### Extracted records

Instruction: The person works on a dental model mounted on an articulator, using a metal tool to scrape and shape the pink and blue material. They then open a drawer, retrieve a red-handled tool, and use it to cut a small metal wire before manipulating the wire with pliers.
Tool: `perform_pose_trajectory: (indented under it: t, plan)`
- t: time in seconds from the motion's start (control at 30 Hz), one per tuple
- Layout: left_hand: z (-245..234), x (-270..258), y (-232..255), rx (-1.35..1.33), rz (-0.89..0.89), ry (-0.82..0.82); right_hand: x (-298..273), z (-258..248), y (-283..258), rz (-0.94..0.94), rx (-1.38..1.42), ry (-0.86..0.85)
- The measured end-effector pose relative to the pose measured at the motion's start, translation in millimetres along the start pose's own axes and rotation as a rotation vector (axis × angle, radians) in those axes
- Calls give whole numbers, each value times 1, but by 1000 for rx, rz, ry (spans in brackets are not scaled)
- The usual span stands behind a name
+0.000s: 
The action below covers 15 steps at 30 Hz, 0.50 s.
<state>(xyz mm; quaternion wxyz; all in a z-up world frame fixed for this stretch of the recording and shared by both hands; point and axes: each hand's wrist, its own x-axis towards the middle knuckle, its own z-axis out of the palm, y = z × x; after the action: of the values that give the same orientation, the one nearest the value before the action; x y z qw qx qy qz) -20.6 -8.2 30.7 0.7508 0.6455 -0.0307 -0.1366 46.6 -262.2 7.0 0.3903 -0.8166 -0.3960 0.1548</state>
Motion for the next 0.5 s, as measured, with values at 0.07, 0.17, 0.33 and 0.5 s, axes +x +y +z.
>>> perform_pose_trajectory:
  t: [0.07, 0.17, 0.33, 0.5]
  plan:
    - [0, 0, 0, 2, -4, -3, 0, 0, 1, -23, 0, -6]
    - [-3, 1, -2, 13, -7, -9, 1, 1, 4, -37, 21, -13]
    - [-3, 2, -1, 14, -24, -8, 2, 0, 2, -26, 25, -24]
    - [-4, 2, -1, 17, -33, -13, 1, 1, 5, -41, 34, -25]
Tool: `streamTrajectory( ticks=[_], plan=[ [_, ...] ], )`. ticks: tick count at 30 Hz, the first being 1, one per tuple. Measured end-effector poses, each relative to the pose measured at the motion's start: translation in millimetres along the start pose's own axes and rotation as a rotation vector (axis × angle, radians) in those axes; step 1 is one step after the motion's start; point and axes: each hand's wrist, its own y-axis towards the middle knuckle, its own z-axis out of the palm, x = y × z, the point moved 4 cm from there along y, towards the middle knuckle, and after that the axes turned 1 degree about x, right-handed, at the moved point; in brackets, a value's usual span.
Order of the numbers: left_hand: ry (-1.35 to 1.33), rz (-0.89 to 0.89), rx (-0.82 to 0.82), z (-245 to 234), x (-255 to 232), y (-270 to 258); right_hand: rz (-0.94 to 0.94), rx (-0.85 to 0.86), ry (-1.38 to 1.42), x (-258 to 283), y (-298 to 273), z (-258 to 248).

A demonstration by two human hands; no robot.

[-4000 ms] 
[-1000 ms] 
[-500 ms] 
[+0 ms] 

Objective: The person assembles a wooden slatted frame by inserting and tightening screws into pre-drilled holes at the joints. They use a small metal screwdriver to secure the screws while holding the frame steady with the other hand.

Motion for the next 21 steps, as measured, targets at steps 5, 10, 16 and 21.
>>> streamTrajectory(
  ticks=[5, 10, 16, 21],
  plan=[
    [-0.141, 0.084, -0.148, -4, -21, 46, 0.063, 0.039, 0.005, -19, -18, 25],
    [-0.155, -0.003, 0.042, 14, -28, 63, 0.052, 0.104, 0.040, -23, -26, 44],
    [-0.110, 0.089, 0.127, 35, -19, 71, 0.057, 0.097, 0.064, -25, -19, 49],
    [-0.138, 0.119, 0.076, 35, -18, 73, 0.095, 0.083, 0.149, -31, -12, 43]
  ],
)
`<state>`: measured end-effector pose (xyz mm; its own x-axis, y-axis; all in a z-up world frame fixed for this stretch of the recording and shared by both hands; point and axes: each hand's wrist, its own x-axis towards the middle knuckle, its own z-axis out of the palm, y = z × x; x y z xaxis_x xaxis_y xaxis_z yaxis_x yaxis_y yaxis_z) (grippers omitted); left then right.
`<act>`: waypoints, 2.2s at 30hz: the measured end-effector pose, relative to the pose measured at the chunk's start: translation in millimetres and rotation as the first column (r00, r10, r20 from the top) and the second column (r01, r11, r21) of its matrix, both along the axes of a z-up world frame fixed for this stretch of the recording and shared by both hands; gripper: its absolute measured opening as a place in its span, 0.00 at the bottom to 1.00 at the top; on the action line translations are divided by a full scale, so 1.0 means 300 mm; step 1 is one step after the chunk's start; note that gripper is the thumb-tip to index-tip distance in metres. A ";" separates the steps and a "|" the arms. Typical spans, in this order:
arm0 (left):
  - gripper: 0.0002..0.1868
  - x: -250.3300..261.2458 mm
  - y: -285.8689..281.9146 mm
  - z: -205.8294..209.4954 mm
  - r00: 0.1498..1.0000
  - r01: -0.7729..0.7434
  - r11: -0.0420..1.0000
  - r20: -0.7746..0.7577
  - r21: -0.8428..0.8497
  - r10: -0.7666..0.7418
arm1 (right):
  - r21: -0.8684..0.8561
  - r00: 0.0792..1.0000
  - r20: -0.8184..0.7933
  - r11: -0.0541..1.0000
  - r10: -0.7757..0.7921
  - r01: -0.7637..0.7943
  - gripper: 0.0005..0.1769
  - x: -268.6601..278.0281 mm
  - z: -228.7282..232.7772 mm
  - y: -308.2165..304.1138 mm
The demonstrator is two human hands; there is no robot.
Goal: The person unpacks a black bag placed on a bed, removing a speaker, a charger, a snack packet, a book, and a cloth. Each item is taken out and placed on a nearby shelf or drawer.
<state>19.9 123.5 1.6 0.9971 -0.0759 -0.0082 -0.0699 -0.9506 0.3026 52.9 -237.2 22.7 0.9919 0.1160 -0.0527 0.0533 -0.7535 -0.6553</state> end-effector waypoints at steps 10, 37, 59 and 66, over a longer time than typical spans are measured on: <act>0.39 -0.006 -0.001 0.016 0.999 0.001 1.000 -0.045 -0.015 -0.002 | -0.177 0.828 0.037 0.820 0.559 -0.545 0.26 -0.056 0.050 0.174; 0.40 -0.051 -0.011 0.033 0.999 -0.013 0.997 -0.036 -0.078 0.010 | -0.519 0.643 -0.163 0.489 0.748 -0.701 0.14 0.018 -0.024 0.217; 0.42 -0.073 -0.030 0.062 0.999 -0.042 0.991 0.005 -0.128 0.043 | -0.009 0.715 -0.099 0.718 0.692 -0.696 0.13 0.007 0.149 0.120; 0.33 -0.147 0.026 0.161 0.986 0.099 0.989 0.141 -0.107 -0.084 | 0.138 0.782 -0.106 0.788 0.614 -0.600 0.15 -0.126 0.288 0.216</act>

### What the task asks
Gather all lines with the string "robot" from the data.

### Your solution
A demonstration by two human hands; no robot.
The demonstrator is two human hands; there is no robot.

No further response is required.